Phase III, placebo-controlled, randomized, double-blind trial of tableted, therapeutic TB vaccine (V7) containing heat-killed M. vaccae administered daily for one month

Abstract

Objective: Immunotherapy of tuberculosis (TB) to shorten treatment duration represents an unmet medical need. Orally delivered, tableted TB vaccine (V7) containing heat-killed Mycobacterium vaccae (NCTC 11659) has been demonstrated in prior clinical studies to be safe and fast-acting immune adjunct.

Methods: The outcome of Phase III trial of V7 containing 10 µg of hydrolyzed M. vaccae was evaluated in 152 patients randomized at 2:1 ratio: V7 (N = 100), placebo (N = 52). Both arms received conventional 1st or 2nd line TB drugs co-administered with daily pill of V7 or placebo.

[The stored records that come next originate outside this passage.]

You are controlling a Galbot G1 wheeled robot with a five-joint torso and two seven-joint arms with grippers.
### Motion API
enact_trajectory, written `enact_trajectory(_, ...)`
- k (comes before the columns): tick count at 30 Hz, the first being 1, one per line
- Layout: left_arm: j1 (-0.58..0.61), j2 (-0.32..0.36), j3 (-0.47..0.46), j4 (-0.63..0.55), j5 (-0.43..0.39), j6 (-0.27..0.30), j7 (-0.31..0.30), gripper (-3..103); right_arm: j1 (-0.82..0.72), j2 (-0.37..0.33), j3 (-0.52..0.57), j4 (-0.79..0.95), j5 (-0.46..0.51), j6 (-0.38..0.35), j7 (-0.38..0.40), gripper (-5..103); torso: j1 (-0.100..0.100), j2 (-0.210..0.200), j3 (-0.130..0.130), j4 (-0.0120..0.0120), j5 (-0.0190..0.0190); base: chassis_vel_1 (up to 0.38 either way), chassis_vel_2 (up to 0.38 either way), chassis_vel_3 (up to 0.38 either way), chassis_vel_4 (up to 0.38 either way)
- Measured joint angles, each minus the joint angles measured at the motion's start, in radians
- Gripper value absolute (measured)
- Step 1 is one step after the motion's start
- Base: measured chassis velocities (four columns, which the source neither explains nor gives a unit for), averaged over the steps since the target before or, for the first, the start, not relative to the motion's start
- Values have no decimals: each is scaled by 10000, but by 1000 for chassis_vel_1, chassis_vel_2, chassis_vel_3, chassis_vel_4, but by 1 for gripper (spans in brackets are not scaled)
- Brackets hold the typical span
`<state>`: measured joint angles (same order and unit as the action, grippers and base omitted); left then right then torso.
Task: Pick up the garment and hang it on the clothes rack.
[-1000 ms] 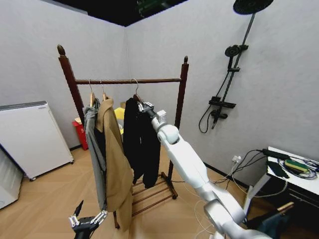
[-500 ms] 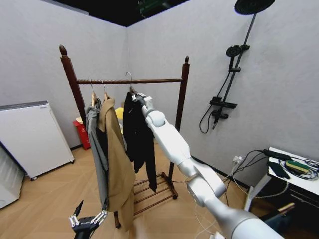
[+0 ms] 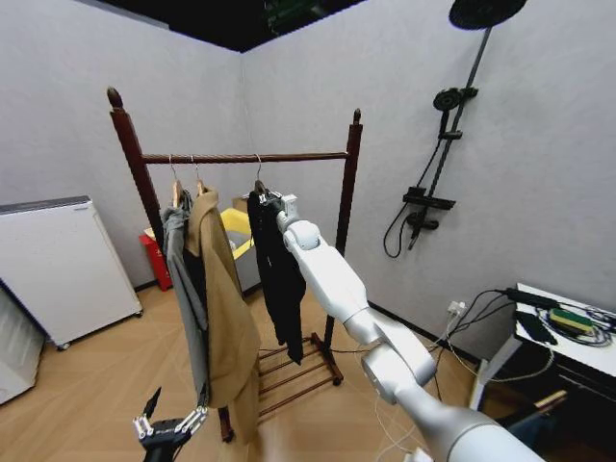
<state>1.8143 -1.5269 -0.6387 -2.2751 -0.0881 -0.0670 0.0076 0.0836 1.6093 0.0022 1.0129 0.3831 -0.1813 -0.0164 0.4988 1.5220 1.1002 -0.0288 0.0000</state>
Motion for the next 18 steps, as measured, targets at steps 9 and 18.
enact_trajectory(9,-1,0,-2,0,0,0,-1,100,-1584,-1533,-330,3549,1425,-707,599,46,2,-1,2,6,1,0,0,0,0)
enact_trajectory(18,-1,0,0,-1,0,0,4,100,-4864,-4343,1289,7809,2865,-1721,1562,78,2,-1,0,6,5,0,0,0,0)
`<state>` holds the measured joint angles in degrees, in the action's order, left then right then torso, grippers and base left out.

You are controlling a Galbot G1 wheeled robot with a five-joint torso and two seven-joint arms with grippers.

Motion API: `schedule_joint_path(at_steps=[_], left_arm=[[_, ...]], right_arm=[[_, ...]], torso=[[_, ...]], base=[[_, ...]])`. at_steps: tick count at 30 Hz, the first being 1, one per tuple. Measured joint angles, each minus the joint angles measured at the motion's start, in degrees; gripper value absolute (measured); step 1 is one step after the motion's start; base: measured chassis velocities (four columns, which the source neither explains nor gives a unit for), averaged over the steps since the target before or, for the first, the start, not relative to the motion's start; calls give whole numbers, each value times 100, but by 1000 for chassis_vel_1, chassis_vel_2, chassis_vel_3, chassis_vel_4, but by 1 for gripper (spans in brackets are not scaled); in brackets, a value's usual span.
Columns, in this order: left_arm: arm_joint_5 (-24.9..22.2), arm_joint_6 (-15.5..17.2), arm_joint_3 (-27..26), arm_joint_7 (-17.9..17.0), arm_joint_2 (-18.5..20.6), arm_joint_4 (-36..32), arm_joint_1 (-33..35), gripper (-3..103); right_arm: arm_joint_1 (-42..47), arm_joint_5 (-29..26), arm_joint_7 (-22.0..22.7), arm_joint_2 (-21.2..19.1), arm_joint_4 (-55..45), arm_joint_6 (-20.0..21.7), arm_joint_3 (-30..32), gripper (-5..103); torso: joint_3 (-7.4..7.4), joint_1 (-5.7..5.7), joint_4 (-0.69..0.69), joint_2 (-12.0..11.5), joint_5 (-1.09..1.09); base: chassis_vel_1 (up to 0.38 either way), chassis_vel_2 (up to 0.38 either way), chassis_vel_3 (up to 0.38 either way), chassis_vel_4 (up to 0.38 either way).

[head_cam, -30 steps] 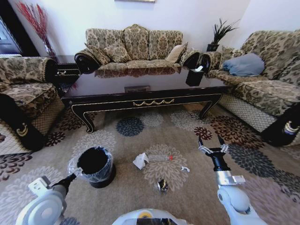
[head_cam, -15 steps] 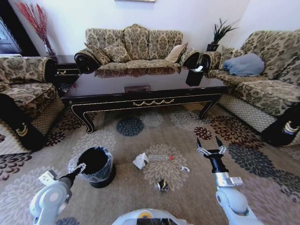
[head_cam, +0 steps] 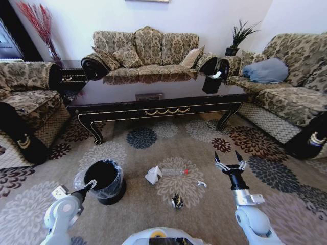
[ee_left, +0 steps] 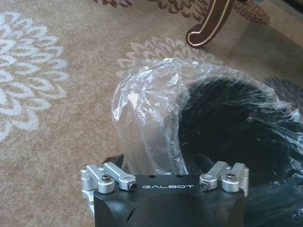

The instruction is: Move to the front of the table and pick up the trash from the floor, then place it into the trash bin.

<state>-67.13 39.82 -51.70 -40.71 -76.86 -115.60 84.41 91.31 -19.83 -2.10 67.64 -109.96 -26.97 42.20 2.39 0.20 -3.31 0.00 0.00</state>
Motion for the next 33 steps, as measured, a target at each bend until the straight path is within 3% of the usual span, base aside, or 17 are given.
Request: schedule_joint_path(at_steps=[1, 5, 13, 16, 25, 33], left_arm=[[0, 0, 0, 0, 0, 0, 0, 92], [141, -40, 24, 77, -23, 39, 8, 70], [237, -62, 16, 109, -38, 40, 51, 49], [298, -66, -14, 98, -53, 41, 104, 32], [542, -145, -81, -31, -94, 64, 224, 4], [502, -228, -163, -178, -114, -37, 324, 2]], right_arm=[[0, 0, 0, 0, 0, 0, 0, 100], [4, 6, 2, 2, 13, 0, 2, 100], [-8, 3, 5, -3, 36, -27, -6, 100], [-15, 1, 8, -8, 45, -58, -30, 100], [-49, 18, 8, -100, 41, -113, -106, 100], [-111, -152, -292, -582, 146, -453, -285, 100]], torso=[[0, 0, 0, 0, 0], [0, 0, 0, 0, 0], [0, 0, -1, 0, 0], [0, 0, 0, 0, 0], [-1, 0, 3, 1, 6], [0, 0, -3, 0, -6]], base=[[0, 0, 0, 0], [0, 0, 0, 0], [0, 0, 0, 0], [0, 0, 0, 0], [0, 0, 0, 0], [0, 0, 0, 0]])
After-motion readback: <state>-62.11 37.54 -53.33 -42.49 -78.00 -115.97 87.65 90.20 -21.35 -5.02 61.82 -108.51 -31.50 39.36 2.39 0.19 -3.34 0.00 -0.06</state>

Results: After one month mycobacterial clearance was observed in 68% (P < 0.0001) and 23.1% (P = 0.04) of patients on V7 and placebo. Stratified conversion rates in V7 recipients with drug-sensitive and multidrug-resistant TB were 86.7% and 55.6% vs 27.2% and 15% in placebo. Patients on V7 gained on average 2.4 kg (P < 0.0001) vs 0.3 kg (P = 0.18) in placebo. Improvements in hemoglobin levels, erythrocyte sedimentation rate and leukocyte counts were significantly better than in controls. Liver function tests revealed that V7 can prevent chemotherapy-induced hepatic damage.

Conclusion: Oral M. vaccae is safe, can overcome TB-associated weight loss and inflammation, reduce hepatotoxicity of TB drugs, improve sputum conversion three-fold OR 3.15; 95%CI (2.3,4.6), and cut treatment length by at least six-fold. Longer follow-up studies might be needed to further substantiate our findings (Clinicaltrials.gov: NCT01977768).

Keywords: Immunotherapy; MDR; Mycobacterium vaccae; Therapeutic vaccine; XDR.

Fig. 1

Sputum clearance percentage in V7 and placebo arms depending on TB form. Post-treatment sputum conversion rates, expressed in % on the Y-axis, among patients with DS-TB; MDR-TB; DS-TB/HIV; MDR-TB/HIV and XDR-TB after one month on V7 vs. placebo had the following P values by Fisher's exact test in 2 × 2 contingency table: P < 0.0001; P = 0.0021; P = 0.077; P = 1.0 and P = 1.0 respectively.

Fig. 2

The proportion of patients who responded favorably to treatment. The proportion expressed in % on Y-axis. The P values resulting from comparison of V7 vs. placebo analyzed by Chi-square 2 × 2 contingency table are as follows: HB (P = 0.015); ESR (P = 0.013); WBC (P = 0.43); Lymphocytes (P=0.45); ALT (P = 0.03); AST (P = 0.025); Bilirubin (P = 0.35); Protein (P = 0.006); Weight (P < 0.0001); BMI (P < 0.0001). The statistical analysis of other data relating to each of above shown parameter are described in detail in the Results, see paragraphs 3.3–3.8.